Mohamed « Kiki » Daoudou conteste l’élection présidentielle Comorienne

par | 8 Fév 2024 | International, Politique

Mohamed Daoudou, ancien ministre de l'Intérieur des Comores, refuse d'accepter la réélection d'Azali Assoumani lors du dernier scrutin présidentiel. Surnommé "Kiki" ou "Kiki de la République", Daoudou a déposé un dossier contenant des preuves de fraude, notamment des vidéos montrant un responsable de bureau de vote en train de bourrer une urne après l'heure de fermeture.

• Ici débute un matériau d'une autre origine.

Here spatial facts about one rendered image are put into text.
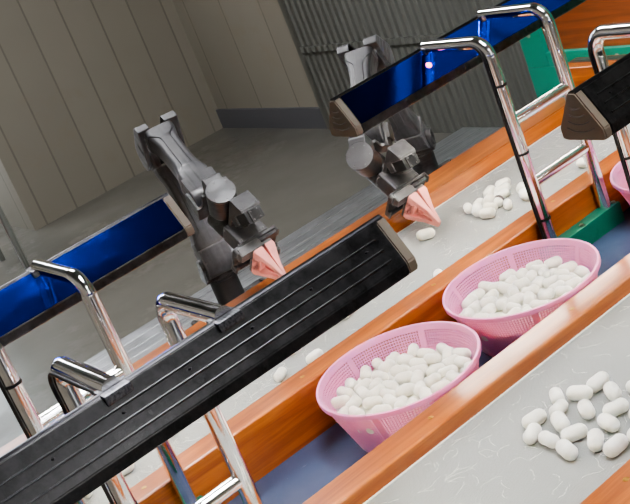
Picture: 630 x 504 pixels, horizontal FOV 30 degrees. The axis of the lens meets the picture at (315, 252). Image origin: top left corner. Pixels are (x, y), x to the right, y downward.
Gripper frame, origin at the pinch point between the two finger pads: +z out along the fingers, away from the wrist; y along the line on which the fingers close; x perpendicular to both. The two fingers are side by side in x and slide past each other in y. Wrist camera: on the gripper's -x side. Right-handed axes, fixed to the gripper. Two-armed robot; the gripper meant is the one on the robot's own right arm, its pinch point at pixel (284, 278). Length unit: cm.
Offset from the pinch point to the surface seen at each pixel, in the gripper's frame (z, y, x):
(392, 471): 52, -28, -35
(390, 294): 16.5, 11.0, -3.8
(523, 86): -101, 229, 161
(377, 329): 25.0, -1.9, -14.1
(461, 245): 16.4, 29.6, -3.8
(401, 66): -6.2, 29.7, -32.2
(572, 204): 27, 46, -14
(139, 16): -351, 210, 292
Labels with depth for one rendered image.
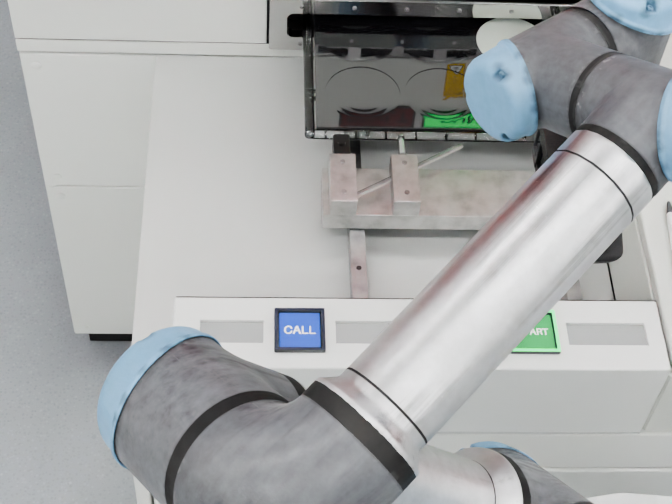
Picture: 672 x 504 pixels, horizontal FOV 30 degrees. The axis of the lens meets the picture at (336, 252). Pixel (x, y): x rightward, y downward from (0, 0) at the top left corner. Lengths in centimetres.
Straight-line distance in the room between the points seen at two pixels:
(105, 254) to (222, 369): 135
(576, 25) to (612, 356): 50
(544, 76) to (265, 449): 36
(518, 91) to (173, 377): 34
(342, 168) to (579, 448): 46
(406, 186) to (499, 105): 61
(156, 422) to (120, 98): 110
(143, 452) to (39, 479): 151
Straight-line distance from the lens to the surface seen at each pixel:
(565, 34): 102
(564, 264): 88
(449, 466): 113
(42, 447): 244
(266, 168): 172
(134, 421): 92
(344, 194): 158
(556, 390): 144
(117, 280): 231
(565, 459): 159
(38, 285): 264
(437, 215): 161
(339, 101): 170
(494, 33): 183
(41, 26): 186
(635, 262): 157
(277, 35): 182
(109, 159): 205
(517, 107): 98
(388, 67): 175
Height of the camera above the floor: 212
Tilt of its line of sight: 52 degrees down
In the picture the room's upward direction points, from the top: 5 degrees clockwise

Kiki a également mis en évidence des erreurs de concordance entre le nombre d’inscrits, de votants et de suffrages exprimés.

Bien que les décisions de la Cour suprême soient normalement définitives et irrévocables, Daoudou espère que les juges pourraient revoir leur position.

L’ancien allié d’Azali Assoumani

Mohamed Daoudou était autrefois l’un des plus fidèles alliés d’Azali Assoumani. Il a occupé le poste de ministre de l’Intérieur jusqu’en 2021, avant de se dissocier du président actuel. Cette dissidence est d’autant plus remarquable que Daoudou avait lui-même combattu les contestations de l’élection d’Azali Assoumani en 2019, pour des raisons similaires à celles qu’il invoque aujourd’hui.

L’espoir de faire annuler les résultats

Malgré les obstacles, Mohamed Daoudou ne baisse pas les bras et continue de demander l’annulation des résultats de l’élection présidentielle. Il réclame également un recomptage des bulletins du scrutin du 14 janvier. Bien que ses chances de succès soient minces, Daoudou reste déterminé à faire valoir ses arguments et à obtenir justice. La classe politique, quant à elle, semble prête à abandonner la bataille après avoir dénoncé la fraude électorale.